Fotos de resultados de cirurgias de mama são frequentemente utilizadas como referência por mulheres que estão planejando colocar prótese de silicone.
Essas imagens podem ajudar a demonstrar preferências relacionadas ao volume, projeção ou naturalidade. O problema começa quando existe a expectativa de reproduzir exatamente aquele resultado utilizando o mesmo tamanho de implante.
Na prática, o corpo de cada mulher modifica completamente a maneira como uma prótese se apresenta.
Por isso, duas pacientes que colocam o mesmo implante podem terminar a cirurgia com resultados visualmente bastante diferentes.

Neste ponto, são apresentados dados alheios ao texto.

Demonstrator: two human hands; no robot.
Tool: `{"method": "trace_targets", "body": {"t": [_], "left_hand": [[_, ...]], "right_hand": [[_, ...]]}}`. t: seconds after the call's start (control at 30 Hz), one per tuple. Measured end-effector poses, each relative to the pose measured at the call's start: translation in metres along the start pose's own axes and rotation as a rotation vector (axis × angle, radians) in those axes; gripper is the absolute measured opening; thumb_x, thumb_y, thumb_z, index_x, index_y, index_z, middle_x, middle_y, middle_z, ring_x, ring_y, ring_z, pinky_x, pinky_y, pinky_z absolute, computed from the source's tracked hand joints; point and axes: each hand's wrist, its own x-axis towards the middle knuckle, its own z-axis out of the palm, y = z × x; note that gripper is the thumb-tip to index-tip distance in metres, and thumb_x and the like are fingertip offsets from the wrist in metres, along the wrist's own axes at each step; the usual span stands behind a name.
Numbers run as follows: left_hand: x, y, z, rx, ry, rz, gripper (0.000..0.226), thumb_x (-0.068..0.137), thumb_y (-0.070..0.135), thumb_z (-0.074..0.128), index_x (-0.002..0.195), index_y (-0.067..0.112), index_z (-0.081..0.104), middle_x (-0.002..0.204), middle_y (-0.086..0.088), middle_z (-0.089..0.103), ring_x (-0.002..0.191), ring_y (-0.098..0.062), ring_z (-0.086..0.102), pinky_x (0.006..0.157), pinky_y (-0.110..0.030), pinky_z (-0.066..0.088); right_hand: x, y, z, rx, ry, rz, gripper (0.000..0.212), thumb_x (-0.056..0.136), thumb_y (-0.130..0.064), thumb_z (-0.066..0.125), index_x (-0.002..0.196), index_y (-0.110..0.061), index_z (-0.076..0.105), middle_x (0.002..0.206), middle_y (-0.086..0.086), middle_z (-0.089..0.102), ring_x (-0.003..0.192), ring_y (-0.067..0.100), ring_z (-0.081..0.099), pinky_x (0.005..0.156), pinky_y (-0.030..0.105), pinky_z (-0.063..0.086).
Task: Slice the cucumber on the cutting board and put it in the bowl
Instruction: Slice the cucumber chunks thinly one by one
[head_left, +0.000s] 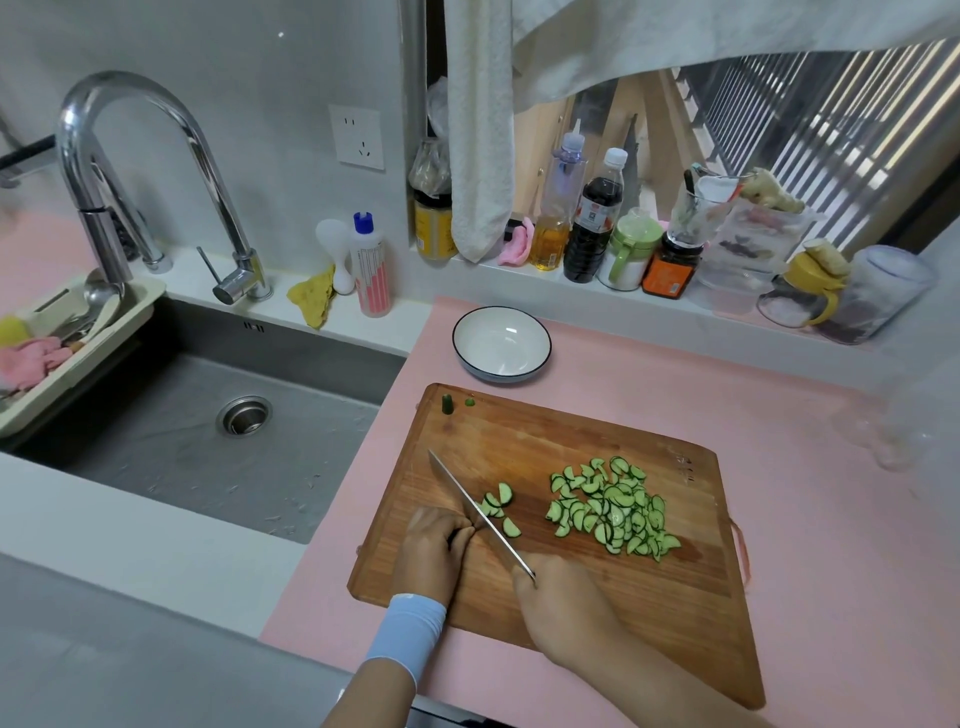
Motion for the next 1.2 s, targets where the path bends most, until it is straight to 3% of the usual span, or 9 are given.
{"method": "trace_targets", "body": {"t": [0.2, 0.53, 0.77, 0.83, 0.87, 0.93, 1.07, 1.2], "left_hand": [[0.000, 0.000, -0.001, 0.006, 0.000, 0.000, 0.012, 0.075, 0.010, 0.081, 0.075, 0.019, 0.073, 0.077, 0.011, 0.065, 0.084, 0.005, 0.043, 0.084, -0.001, 0.032], [0.005, 0.008, -0.002, 0.024, -0.081, -0.011, 0.014, 0.075, 0.014, 0.081, 0.077, 0.021, 0.069, 0.079, 0.011, 0.063, 0.083, -0.005, 0.047, 0.083, -0.005, 0.030], [0.019, 0.029, 0.011, 0.014, -0.165, 0.031, 0.007, 0.081, 0.015, 0.077, 0.082, 0.019, 0.071, 0.083, 0.009, 0.062, 0.085, -0.010, 0.052, 0.081, -0.011, 0.035], [0.025, 0.042, 0.001, -0.031, -0.026, -0.023, 0.012, 0.086, 0.013, 0.069, 0.079, 0.021, 0.064, 0.081, 0.013, 0.056, 0.082, -0.011, 0.050, 0.077, -0.019, 0.037], [0.030, 0.051, -0.007, -0.071, 0.071, -0.062, 0.014, 0.089, 0.013, 0.063, 0.079, 0.022, 0.060, 0.079, 0.013, 0.053, 0.080, -0.011, 0.048, 0.075, -0.021, 0.036], [0.042, 0.067, -0.023, -0.116, 0.214, -0.095, 0.014, 0.088, 0.016, 0.051, 0.076, 0.021, 0.054, 0.075, 0.010, 0.051, 0.076, -0.010, 0.045, 0.070, -0.023, 0.035], [0.063, 0.099, -0.035, -0.035, 0.096, -0.065, 0.015, 0.080, 0.020, 0.041, 0.066, 0.023, 0.044, 0.068, 0.010, 0.047, 0.071, -0.013, 0.046, 0.063, -0.032, 0.041], [0.070, 0.127, -0.025, 0.165, 0.024, 0.038, 0.019, 0.076, 0.026, 0.040, 0.065, 0.022, 0.055, 0.075, 0.009, 0.054, 0.074, -0.017, 0.045, 0.067, -0.034, 0.039]], "right_hand": [[0.015, -0.011, 0.002, -0.012, -0.016, 0.024, 0.034, 0.099, -0.032, 0.043, 0.068, -0.020, 0.050, 0.069, -0.004, 0.060, 0.072, 0.024, 0.063, 0.055, 0.031, 0.039], [0.015, -0.003, -0.024, 0.108, -0.036, 0.030, 0.039, 0.101, -0.033, 0.048, 0.064, -0.020, 0.049, 0.058, -0.006, 0.052, 0.055, 0.012, 0.048, 0.054, 0.032, 0.033], [0.011, 0.025, -0.065, 0.097, 0.120, -0.039, 0.039, 0.103, -0.032, 0.049, 0.064, -0.029, 0.052, 0.049, -0.007, 0.048, 0.044, 0.010, 0.042, 0.048, 0.030, 0.030], [0.007, 0.038, -0.073, -0.057, 0.178, -0.096, 0.028, 0.103, -0.031, 0.047, 0.083, -0.041, 0.065, 0.056, -0.007, 0.056, 0.049, 0.010, 0.049, 0.048, 0.028, 0.035], [0.004, 0.044, -0.078, -0.164, 0.209, -0.121, 0.025, 0.102, -0.032, 0.046, 0.105, -0.045, 0.068, 0.063, -0.008, 0.060, 0.053, 0.009, 0.053, 0.049, 0.027, 0.040], [0.002, 0.056, -0.089, -0.364, 0.252, -0.175, 0.039, 0.102, -0.035, 0.047, 0.139, -0.047, 0.052, 0.079, -0.010, 0.068, 0.065, 0.008, 0.059, 0.058, 0.028, 0.051], [0.005, 0.075, -0.106, -0.547, 0.243, -0.227, 0.044, 0.103, -0.034, 0.045, 0.146, -0.042, 0.042, 0.100, -0.008, 0.071, 0.085, 0.015, 0.067, 0.068, 0.031, 0.053], [0.015, 0.094, -0.115, -0.628, 0.226, -0.282, 0.049, 0.100, -0.024, 0.047, 0.147, -0.036, 0.038, 0.096, -0.005, 0.070, 0.082, 0.020, 0.067, 0.067, 0.034, 0.055]]}}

De acordo com a Dra. Lorena Duarte Rosique, Cirurgiã Plástica em Goiânia, a escolha precisa ser individualizada porque o resultado depende de vários fatores anatômicos e não apenas da quantidade de silicone.

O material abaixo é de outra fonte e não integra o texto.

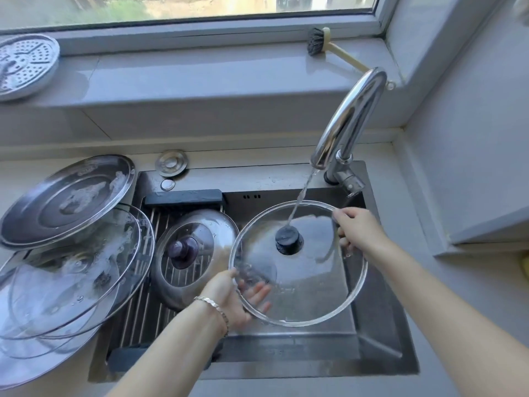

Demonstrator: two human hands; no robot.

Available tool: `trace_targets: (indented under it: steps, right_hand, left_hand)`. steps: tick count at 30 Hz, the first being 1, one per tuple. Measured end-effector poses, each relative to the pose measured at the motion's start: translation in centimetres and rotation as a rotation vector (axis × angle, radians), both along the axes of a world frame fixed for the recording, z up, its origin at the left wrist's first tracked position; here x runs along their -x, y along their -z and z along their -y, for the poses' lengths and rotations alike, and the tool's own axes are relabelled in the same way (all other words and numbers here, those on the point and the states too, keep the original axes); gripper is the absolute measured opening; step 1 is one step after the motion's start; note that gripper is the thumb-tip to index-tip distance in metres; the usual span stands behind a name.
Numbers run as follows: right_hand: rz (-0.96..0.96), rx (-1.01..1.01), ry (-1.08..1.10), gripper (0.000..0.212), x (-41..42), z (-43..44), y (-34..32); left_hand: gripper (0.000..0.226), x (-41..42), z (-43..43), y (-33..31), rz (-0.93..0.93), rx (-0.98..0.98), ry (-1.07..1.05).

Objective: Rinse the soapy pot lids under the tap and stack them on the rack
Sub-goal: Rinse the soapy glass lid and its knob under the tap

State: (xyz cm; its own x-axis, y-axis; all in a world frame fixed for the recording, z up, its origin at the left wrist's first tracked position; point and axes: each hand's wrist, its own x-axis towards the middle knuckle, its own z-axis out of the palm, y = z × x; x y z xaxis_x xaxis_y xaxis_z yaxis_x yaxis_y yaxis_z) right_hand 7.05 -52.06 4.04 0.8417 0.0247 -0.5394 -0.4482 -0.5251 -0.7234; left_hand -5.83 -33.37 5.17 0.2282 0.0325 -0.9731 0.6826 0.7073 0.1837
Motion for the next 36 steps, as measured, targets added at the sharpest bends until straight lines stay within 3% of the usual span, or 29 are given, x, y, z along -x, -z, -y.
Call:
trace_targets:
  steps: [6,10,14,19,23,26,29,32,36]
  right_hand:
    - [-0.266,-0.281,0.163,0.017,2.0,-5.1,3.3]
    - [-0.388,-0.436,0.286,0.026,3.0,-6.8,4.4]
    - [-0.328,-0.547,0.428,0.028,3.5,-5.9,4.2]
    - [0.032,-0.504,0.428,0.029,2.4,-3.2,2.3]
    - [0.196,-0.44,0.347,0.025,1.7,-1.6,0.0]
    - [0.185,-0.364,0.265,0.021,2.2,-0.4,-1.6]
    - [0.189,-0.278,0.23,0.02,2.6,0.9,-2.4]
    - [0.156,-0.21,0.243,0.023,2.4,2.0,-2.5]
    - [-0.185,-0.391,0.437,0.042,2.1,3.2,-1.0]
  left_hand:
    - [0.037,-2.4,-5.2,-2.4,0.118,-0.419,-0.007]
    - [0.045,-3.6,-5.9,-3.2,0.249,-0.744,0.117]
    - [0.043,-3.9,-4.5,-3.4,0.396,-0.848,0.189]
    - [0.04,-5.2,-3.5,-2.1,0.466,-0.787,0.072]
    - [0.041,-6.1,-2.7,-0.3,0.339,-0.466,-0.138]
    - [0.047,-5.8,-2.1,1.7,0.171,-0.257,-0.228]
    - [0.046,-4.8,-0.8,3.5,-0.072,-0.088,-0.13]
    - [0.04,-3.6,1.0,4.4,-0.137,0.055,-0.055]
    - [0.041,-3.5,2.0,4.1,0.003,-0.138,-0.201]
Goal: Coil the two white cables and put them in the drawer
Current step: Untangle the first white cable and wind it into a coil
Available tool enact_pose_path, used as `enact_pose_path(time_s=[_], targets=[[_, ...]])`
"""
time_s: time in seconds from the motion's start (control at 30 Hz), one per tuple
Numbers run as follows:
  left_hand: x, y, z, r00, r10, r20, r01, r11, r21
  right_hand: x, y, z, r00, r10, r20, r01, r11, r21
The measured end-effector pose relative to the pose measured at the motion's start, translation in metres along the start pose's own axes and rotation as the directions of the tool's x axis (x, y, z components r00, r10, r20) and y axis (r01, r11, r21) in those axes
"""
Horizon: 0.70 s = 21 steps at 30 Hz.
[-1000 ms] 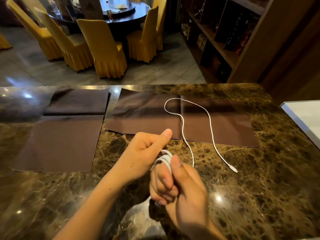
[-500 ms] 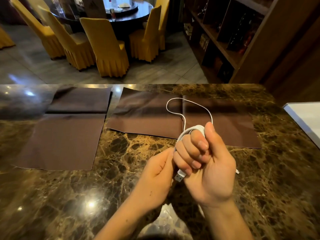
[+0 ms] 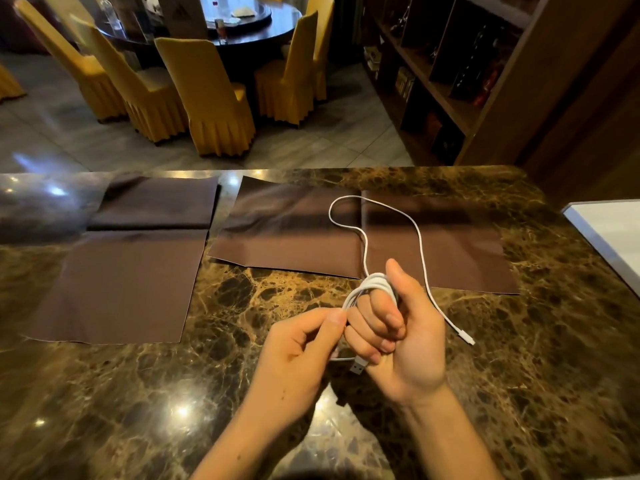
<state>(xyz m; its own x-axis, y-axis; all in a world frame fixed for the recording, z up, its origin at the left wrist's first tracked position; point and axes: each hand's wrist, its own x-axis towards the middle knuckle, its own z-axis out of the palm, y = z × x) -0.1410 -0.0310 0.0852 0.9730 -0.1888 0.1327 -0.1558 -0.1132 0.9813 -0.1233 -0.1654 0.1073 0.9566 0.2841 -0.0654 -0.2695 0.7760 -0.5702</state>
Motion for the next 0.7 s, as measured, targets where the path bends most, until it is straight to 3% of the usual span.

O primeiro deles é a própria estrutura do implante.
Dizer que uma prótese possui 300 ml informa apenas o seu volume. Não significa que todos os implantes de 300 ml tenham exatamente a mesma largura ou a mesma projeção.

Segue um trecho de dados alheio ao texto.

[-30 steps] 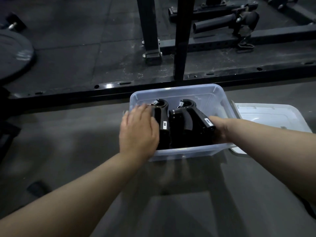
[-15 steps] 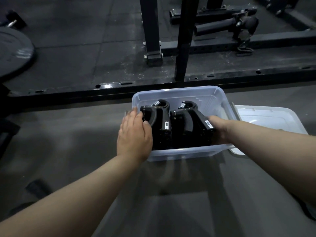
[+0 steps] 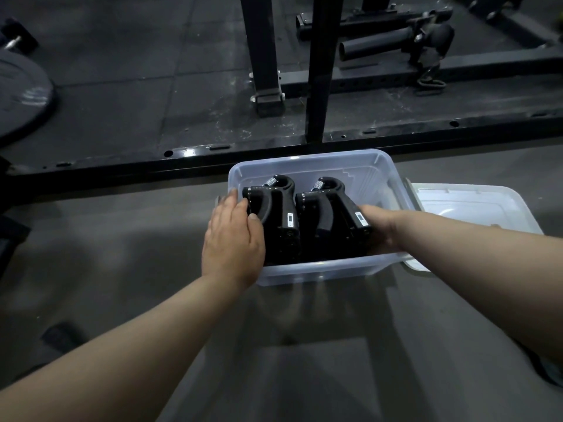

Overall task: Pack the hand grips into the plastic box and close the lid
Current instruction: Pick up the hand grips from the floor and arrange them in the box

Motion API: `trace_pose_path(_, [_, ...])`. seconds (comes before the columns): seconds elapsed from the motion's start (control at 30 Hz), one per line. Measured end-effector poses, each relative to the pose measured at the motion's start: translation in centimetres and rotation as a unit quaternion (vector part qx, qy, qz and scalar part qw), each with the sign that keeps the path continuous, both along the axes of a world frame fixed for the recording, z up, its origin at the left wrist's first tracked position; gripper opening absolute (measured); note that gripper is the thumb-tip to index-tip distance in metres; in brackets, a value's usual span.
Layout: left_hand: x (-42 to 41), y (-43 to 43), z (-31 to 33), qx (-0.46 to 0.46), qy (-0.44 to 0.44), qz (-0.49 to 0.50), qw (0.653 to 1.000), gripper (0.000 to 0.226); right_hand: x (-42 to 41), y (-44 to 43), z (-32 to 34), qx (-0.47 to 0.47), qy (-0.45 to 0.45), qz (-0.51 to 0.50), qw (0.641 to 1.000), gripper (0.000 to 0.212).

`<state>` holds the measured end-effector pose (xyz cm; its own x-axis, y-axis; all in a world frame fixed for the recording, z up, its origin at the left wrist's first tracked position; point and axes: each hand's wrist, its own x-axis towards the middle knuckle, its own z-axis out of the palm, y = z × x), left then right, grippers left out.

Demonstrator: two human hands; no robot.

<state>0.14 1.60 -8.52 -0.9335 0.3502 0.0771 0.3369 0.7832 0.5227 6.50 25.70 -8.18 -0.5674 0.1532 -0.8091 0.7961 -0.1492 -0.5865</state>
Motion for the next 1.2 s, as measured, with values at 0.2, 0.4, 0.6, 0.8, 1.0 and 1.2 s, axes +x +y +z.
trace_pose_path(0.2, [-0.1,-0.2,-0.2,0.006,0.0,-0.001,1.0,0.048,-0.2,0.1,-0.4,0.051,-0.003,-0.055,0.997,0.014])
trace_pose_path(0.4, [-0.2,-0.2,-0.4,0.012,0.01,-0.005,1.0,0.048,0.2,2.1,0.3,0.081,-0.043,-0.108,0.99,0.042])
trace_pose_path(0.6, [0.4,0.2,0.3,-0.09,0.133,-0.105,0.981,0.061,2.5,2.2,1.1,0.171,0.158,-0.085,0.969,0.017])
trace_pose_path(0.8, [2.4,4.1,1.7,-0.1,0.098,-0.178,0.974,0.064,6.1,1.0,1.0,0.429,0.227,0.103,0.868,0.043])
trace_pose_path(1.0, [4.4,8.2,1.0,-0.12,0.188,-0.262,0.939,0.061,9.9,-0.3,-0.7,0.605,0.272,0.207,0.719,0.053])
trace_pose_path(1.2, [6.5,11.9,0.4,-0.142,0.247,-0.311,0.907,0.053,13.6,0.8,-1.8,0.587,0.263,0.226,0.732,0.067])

Existem modelos mais largos e menos projetados e outros com base menor e maior projeção para frente.
Essas diferenças precisam ser relacionadas às medidas da paciente.
A largura da base mamária e do tórax ajuda a determinar quais dimensões podem ser compatíveis com aquela anatomia.
Outro fator decisivo é o tecido que já existe antes da cirurgia.
A prótese não substitui a mama da paciente. Ela passa a fazer parte de uma estrutura formada por pele, gordura, glândula mamária e musculatura.
Consequentemente, uma mulher com maior volume mamário natural pode apresentar resultado diferente de outra com pouco tecido, mesmo que ambas recebam o mesmo implante.
A elasticidade da pele também influencia.
Mulheres que nunca tiveram grandes alterações de peso ou gestação podem apresentar tecidos mais firmes. Já pacientes que passaram por gravidez, amamentação ou emagrecimento importante podem ter maior flacidez e excesso de pele.
Quando há queda significativa das mamas, aumentar o volume do implante não significa necessariamente corrigir essa alteração.
Dependendo da avaliação, uma mastopexia pode ser necessária para reposicionar os tecidos e retirar o excesso de pele.
Outro aspecto pouco lembrado pelas pacientes é que cada mama possui características próprias antes da cirurgia.
Distância entre as mamas, posição das aréolas, altura do sulco mamário, distribuição do tecido e pequenas assimetrias fazem parte da anatomia individual.
Por isso, determinada prótese não consegue criar exatamente o mesmo colo em todas as mulheres.
As proporções gerais do corpo também modificam a percepção.
Altura, peso, largura dos ombros, tórax, cintura e quadris influenciam a maneira como o volume das mamas é percebido visualmente.
É por isso que 300 ml podem parecer discretos em uma mulher e bastante volumosos em outra.
As referências encontradas nas redes sociais podem fazer parte da conversa durante a consulta, principalmente para ajudar a demonstrar preferências.
Entretanto, elas devem servir como referência de objetivo e não como uma promessa de reprodução.
O planejamento adequado considera as medidas da paciente, a quantidade de tecido mamário, a qualidade da pele, as assimetrias existentes, as características da prótese e o resultado desejado.
Na cirurgia mamária, portanto, não existe um número de mililitros capaz de prever sozinho o resultado.
A prótese pode ser igual. O corpo em que ela será colocada nunca é.